I am finally back online after an extended absence, and most probably about to begin another. I do not have a computer, nor stable internet access as our dialup goes out for three days every time it rains. Highly inconvenient as there is an aweful lot of rain coming down these days.

This past weekend my sisters and I sang for a High Solemn Mass at our friends' wedding. Jiza and Mark had a traditional Latin Mass/Filipino wedding, which was not only a lovely experience but an extremely beautiful Mass. It was also nice to be part of a choir that knew what they were doing and had really practiced everything. Even though each individual messed up a lot, it would seem that the other voices covered up the mishap and nobody knew otherwise. Great experience. In addition to the actual liturgy, which was of course the best ever as the pinacle of beauty and creation, the church itself was lovely. Despite the fact that it is your typical ugly Naval Base construction job, the internal decorations, statues, and pictures were enough to make the place seem like heaven on earth. I am certain that if the faithful had a mind to, they could make any ugly delapidated building look fitting for a king.

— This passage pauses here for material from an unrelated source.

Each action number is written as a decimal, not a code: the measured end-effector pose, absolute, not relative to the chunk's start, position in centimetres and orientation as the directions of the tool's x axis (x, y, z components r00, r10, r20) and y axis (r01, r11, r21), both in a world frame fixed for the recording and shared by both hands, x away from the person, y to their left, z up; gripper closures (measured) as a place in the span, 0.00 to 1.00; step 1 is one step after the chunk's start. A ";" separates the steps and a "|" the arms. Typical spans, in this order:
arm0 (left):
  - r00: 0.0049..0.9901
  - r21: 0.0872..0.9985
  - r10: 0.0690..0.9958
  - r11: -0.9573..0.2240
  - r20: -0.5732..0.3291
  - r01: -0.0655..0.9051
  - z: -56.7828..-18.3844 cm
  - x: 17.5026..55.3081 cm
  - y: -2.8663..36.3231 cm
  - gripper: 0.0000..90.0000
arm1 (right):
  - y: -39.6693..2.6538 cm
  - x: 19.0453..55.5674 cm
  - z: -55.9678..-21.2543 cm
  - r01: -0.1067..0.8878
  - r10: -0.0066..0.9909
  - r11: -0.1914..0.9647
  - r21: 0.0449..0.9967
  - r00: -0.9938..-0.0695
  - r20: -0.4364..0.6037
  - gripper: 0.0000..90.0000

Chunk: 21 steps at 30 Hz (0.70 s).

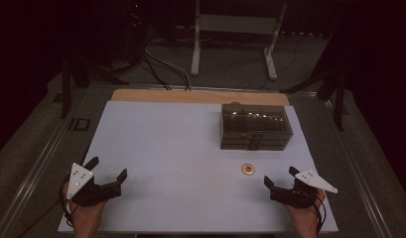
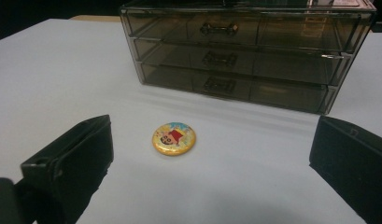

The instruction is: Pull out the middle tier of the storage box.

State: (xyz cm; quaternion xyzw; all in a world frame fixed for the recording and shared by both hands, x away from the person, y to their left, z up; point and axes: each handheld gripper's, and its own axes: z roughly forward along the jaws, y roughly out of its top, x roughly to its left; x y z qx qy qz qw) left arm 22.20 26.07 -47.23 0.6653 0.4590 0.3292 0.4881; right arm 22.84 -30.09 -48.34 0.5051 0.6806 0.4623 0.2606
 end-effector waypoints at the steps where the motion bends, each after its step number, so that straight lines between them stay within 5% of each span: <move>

The job search goes on, and I'm looking at as many options as I possibly can. Deborah is heading back to school with her roomate later this week. And our family embarks once more on a changing time.

There are a ton of posts I've been meaning to make, but I do not have frequent computer access and thus they never get typed. So, for all intensive purposes, my mind appears as blank as this blog. But you just can't tell all that goes on. How's that for being cryptic?

Sunday, August 02, 2009

This Summer

The summer is almost over, and things have been a little difficult of late. My job search has thus not produced anything, but I have a place to live and food so it isn't a big deal. After one has been living independently but finds it necessary to move back home, there are bound to be certain irritations and frustrations, especially since one's freedom is essentially neutered. Well, maybe not quite, but very nearly so.

One of the most difficult situations for me personally has been having to share a room with my three little sisters...it's about 20x20 feet, so a modest size, but we are a all a bit slobbish. I've often been annoyed with clutter, with clothing everywhere, not being able to just relax and read if I want to, having to share my clothes (which was probably inevitable in the first place regardless of room situation), share my space...my, my, my, mine. Today, though, we watched "The Diary of Anne Frank," and I remembered all I had read about that time period: Bright Candles, The Borrowed House, The Hiding Place, Number the Stars, I Am David, Father Elijah, The Scarlet Pimpernel of the Vatican, and all the others. Who am I to complain about having to share a small messy space with three sisters? Many of those people, most Jewish, shared similarly confined spaces with others in order that they might live one day longer. How much space does a person need anyway.

In the end, we don't need more than a 1.5x6 foot box in death. How much more do we need in life? An entire room? An apartment? A mansion.

My guess is that most of us can get by with much less room than we think.